• **Exercise instructions**
The line with "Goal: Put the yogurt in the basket" marks the first line to copy, and the line with "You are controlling" marks the last. Transcribe that stretch of the data below exactly, without pictures.

(Stored data)
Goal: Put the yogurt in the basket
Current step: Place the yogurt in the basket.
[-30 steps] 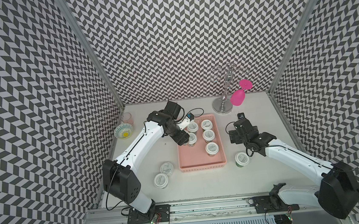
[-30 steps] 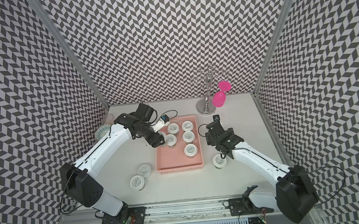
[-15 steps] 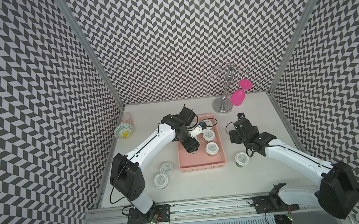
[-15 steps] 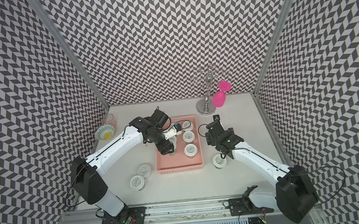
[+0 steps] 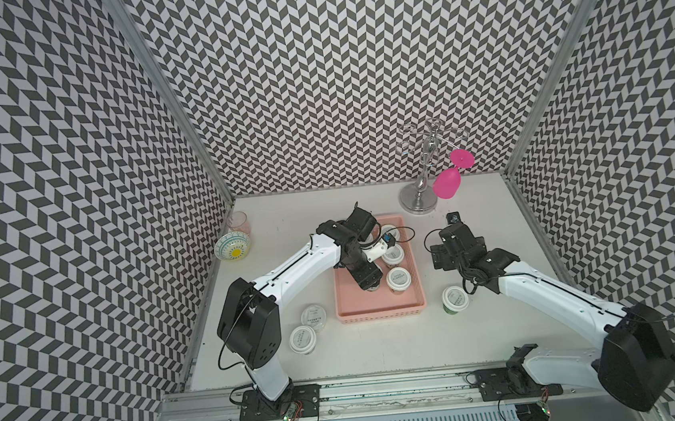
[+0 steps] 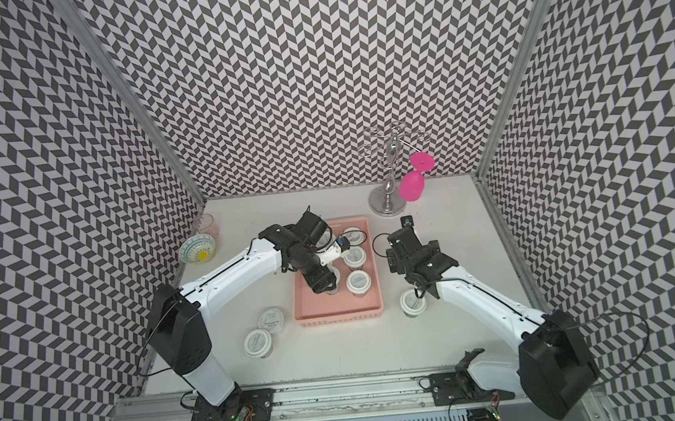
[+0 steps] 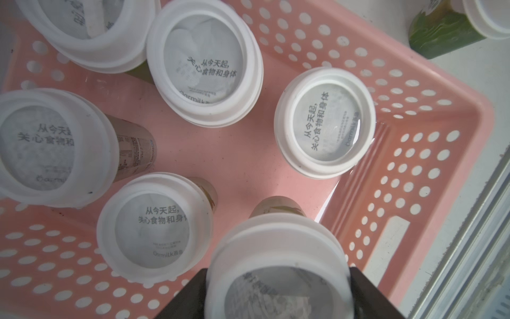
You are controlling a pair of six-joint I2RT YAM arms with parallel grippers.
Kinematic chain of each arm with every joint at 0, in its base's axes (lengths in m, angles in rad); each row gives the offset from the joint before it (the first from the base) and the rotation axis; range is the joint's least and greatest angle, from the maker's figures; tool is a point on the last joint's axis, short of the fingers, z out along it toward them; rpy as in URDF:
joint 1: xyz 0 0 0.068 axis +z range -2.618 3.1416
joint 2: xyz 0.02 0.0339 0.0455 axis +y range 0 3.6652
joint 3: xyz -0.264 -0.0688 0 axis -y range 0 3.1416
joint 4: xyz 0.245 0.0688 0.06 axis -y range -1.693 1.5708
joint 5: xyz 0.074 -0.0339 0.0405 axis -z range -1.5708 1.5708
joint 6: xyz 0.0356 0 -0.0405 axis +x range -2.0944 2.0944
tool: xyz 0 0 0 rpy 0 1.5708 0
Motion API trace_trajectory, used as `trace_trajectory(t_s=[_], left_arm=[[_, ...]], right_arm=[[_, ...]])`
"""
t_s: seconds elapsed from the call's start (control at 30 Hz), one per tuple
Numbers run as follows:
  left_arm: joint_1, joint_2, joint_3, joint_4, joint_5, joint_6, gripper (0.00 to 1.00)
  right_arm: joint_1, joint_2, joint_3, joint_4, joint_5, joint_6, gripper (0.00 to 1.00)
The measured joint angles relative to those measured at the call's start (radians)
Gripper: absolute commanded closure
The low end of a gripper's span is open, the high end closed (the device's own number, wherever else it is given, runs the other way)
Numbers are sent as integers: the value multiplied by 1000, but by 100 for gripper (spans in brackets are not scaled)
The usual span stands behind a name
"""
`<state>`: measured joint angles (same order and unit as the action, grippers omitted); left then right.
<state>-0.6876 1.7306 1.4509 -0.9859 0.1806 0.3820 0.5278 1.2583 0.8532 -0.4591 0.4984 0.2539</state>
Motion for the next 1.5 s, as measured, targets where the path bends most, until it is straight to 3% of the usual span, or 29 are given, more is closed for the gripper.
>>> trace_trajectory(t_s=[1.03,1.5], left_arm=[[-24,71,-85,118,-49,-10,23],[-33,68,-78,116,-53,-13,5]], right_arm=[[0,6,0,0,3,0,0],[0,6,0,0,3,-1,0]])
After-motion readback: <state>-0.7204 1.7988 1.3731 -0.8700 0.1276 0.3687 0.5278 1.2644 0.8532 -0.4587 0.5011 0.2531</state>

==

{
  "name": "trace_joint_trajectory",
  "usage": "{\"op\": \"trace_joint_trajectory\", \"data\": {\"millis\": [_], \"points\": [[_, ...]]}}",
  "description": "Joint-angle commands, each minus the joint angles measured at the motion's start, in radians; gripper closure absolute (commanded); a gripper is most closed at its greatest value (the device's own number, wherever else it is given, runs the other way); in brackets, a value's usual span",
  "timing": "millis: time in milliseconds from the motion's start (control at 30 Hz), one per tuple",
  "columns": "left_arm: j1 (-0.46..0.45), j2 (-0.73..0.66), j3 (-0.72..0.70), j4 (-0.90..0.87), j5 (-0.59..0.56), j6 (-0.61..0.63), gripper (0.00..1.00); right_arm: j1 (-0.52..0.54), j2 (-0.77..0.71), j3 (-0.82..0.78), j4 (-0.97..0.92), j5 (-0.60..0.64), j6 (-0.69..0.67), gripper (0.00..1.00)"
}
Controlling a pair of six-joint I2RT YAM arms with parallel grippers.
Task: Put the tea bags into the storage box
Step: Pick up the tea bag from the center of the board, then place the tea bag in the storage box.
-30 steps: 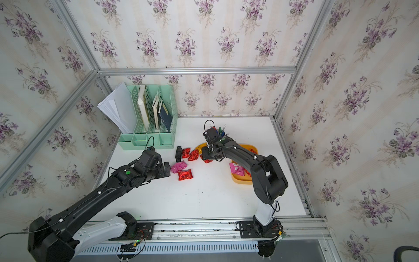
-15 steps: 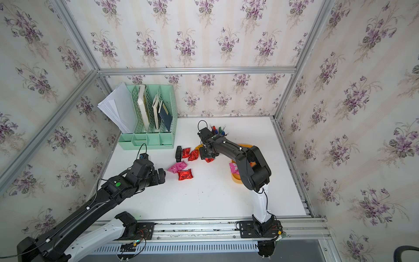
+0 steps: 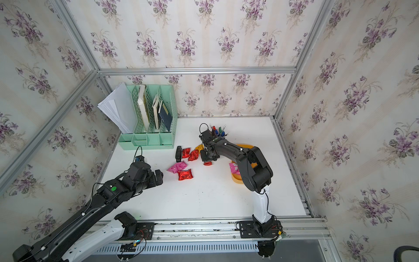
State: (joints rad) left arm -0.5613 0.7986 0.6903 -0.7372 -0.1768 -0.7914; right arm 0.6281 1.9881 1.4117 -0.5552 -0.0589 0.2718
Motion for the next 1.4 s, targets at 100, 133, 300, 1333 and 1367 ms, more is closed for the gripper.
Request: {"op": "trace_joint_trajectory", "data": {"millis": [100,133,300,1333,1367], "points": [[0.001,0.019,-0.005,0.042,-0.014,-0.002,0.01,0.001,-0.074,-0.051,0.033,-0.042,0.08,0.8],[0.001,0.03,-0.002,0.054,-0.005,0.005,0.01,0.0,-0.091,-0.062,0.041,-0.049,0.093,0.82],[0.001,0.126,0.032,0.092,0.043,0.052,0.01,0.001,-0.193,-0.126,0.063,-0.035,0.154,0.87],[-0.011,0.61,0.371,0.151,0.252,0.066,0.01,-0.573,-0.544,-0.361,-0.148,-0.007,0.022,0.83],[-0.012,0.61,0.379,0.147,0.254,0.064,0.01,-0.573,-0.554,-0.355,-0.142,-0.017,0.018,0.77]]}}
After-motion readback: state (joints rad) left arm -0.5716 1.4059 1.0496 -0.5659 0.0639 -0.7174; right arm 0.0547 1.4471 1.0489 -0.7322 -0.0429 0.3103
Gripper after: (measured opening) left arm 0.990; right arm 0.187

• **Expected output**
Goal: Put the yogurt in the basket
Current step: Place the yogurt in the basket.
[-30 steps] 
[-30 steps] 
[-15 steps] 
[-15 steps] 
[+0 steps] 
[+0 steps] 
[+0 steps] 
You are controlling a pair of six-joint I2RT YAM arms with parallel grippers.

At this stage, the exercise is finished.